Certain environmental contaminants such as polyhalogenated aromatic hydrocarbons may be implicated in diseases of the vasculature by compromising normal functions of vascular endothelial cells. We have shown previously that 3,3',4,4'-tetrachlorobiphenyl (PCB 77), an aryl hydrocarbon (Ah) receptor agonist, can cause disruption of endothelial barrier function.

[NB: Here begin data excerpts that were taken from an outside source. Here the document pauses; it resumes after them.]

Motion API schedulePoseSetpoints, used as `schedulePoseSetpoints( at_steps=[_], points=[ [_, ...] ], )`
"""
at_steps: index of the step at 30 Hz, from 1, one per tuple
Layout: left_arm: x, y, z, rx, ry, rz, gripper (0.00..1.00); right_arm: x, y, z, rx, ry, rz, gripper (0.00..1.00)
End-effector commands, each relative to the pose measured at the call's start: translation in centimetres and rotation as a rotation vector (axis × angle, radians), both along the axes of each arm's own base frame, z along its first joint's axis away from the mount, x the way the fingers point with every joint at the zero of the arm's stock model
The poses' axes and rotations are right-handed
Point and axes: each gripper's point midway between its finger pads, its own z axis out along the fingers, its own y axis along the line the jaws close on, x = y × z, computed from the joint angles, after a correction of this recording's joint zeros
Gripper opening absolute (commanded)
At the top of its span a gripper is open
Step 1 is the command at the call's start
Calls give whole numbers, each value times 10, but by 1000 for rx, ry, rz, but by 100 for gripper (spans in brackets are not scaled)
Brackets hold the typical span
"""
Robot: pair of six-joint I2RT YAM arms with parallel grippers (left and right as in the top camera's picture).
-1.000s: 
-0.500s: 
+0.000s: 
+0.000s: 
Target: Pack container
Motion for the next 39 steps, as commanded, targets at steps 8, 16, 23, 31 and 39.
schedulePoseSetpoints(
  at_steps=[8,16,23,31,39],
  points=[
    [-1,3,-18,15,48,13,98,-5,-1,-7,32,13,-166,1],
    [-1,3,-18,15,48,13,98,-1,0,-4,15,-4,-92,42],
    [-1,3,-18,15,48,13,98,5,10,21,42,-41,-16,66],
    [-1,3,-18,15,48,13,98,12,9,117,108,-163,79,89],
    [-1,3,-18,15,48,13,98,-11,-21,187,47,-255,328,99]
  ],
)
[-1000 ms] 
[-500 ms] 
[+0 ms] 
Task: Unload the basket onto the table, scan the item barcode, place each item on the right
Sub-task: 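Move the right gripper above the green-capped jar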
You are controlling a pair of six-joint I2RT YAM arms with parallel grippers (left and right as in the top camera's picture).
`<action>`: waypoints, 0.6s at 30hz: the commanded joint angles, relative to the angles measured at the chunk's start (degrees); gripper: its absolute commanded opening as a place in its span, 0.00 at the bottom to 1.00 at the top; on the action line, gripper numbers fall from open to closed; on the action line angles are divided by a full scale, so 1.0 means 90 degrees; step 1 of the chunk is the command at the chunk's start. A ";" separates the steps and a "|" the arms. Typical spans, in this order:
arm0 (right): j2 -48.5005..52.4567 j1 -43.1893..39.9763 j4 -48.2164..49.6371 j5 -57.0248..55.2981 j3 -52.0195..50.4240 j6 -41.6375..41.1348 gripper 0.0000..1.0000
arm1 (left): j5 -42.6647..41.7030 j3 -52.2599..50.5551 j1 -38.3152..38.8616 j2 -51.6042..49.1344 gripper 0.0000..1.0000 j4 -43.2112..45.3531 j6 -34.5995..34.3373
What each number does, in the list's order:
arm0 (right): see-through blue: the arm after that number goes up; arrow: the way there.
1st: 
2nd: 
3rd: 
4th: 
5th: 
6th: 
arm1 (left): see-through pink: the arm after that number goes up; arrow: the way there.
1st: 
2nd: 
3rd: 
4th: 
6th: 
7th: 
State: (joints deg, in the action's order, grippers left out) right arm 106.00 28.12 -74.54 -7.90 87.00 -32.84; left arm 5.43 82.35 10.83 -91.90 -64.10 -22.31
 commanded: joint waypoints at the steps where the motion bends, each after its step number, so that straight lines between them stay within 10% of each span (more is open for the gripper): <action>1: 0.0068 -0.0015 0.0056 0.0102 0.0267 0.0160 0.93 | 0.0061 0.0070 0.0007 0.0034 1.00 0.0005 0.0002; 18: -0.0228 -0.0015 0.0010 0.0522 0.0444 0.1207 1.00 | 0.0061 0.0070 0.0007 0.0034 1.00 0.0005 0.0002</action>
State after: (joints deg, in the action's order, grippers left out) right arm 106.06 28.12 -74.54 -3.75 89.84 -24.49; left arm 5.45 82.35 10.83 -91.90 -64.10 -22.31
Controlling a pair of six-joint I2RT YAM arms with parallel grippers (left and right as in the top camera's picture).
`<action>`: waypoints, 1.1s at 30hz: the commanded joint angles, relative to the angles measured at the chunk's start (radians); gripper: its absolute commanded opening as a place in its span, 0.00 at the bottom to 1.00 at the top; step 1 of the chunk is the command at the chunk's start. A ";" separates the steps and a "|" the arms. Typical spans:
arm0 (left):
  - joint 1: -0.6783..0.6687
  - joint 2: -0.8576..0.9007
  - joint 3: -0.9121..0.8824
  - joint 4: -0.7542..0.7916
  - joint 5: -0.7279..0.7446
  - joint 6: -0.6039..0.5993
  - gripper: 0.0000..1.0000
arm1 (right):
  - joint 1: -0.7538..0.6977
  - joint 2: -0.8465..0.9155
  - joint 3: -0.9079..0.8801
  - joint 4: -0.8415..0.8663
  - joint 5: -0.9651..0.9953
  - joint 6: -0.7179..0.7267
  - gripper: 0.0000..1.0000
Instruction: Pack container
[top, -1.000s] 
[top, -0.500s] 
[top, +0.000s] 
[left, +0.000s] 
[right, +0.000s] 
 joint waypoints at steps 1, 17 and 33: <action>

This was supported by an increase in oxidative stress as measured by enhanced 2',7'- dichlorofluorescein (DCF) fluorescence and activation of the oxidative stress-sensitive transcription factor NF-κB. We have now tested the protective effects of antioxidants vitamin E (α-tocopherol) and pyrrolidine dithiocarbamate (PDTC) on endothelial cell activation induced by PCB 77. Only vitamin E completely blocked PCB 77-mediated endothelial barrier dysfunction. This protective effect by vitamin E was associated with a decrease in both oxidative stress, as measured by DCF fluorescence, as well as in NF-κB activation. Furthermore, vitamin E decreased PCB 77-mediated production of the inflammatory cytokine IL-6. Although pretreatment of endothelial cells with PDTC prevented the induction of NF-κB by PCB 77, this inhibition was not associated with a decrease in DCF levels or protection against endothelial barrier dysfunction. Pretreatment with α-naphthoflavone (α-NF), an Ah receptor partial antagonist and specific inhibitor of cytochrome P450 1A, partially protected against PCB 77-induced endothelial barrier dysfunction. This observation was paralleled by the fact that α-NF did not fully antagonize the PCB-induced increase in DCF in endothelial cells. Furthermore, PCB-mediated induction of NF-κB and production of IL-6 were only partially blocked by α-NF. Of all the tested compounds (vitamin E, PDTC and α-NF), vitamin E was most potent in blocking PCB 77-mediated endothelial cell activation. These data give an insight into the potential use of vitamin E and related antioxidants to limit PCB-mediated cell injury and into the use of α-NF to explore mechanisms underlying the injurious potential of Ah receptor agonists.